__WHAT THE TASK REQUIRES__.
Reproduce all of the data that follows, character for character.

== INFORMATION SUPPLIED ==

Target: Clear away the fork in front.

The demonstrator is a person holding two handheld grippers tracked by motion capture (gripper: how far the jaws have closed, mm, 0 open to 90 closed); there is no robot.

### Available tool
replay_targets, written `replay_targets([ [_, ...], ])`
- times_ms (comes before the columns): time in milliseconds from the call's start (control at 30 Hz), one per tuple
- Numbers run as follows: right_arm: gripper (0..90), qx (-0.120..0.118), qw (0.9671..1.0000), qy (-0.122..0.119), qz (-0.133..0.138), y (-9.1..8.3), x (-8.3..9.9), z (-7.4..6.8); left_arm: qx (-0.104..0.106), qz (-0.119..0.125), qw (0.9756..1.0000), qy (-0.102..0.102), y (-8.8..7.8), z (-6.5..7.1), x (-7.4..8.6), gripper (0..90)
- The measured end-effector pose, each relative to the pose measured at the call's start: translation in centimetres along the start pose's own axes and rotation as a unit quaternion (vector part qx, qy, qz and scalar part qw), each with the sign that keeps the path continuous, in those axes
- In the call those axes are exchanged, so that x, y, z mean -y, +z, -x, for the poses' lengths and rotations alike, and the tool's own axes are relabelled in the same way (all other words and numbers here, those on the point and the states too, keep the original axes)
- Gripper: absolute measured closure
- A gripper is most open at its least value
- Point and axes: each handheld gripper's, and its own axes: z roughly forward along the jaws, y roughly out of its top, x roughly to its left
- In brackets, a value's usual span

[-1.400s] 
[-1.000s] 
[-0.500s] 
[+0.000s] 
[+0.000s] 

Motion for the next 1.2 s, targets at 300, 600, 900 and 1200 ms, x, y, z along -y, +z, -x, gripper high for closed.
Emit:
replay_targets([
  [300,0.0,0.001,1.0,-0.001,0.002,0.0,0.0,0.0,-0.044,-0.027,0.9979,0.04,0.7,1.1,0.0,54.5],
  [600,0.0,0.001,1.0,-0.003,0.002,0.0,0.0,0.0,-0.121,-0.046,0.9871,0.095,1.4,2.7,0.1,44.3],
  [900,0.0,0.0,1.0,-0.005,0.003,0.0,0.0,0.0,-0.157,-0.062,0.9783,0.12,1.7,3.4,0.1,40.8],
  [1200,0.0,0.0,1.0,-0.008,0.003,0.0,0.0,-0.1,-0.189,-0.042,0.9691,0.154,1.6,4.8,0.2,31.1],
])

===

__RESPONSE BOX__.
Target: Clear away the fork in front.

The demonstrator is a person holding two handheld grippers tracked by motion capture (gripper: how far the jaws have closed, mm, 0 open to 90 closed); there is no robot.

### Available tool
replay_targets, written `replay_targets([ [_, ...], ])`
- times_ms (comes before the columns): time in milliseconds from the call's start (control at 30 Hz), one per tuple
- Numbers run as follows: right_arm: gripper (0..90), qx (-0.120..0.118), qw (0.9671..1.0000), qy (-0.122..0.119), qz (-0.133..0.138), y (-9.1..8.3), x (-8.3..9.9), z (-7.4..6.8); left_arm: qx (-0.104..0.106), qz (-0.119..0.125), qw (0.9756..1.0000), qy (-0.102..0.102), y (-8.8..7.8), z (-6.5..7.1), x (-7.4..8.6), gripper (0..90)
- The measured end-effector pose, each relative to the pose measured at the call's start: translation in centimetres along the start pose's own axes and rotation as a unit quaternion (vector part qx, qy, qz and scalar part qw), each with the sign that keeps the path continuous, in those axes
- In the call those axes are exchanged, so that x, y, z mean -y, +z, -x, for the poses' lengths and rotations alike, and the tool's own axes are relabelled in the same way (all other words and numbers here, those on the point and the states too, keep the original axes)
- Gripper: absolute measured closure
- A gripper is most open at its least value
- Point and axes: each handheld gripper's, and its own axes: z roughly forward along the jaws, y roughly out of its top, x roughly to its left
- In brackets, a value's usual span

[-1.400s] 
[-1.000s] 
[-0.500s] 
[+0.000s] 
[+0.000s] 

Motion for the next 1.2 s, targets at 300, 600, 900 and 1200 ms, x, y, z along -y, +z, -x, gripper high for closed.
Emit:
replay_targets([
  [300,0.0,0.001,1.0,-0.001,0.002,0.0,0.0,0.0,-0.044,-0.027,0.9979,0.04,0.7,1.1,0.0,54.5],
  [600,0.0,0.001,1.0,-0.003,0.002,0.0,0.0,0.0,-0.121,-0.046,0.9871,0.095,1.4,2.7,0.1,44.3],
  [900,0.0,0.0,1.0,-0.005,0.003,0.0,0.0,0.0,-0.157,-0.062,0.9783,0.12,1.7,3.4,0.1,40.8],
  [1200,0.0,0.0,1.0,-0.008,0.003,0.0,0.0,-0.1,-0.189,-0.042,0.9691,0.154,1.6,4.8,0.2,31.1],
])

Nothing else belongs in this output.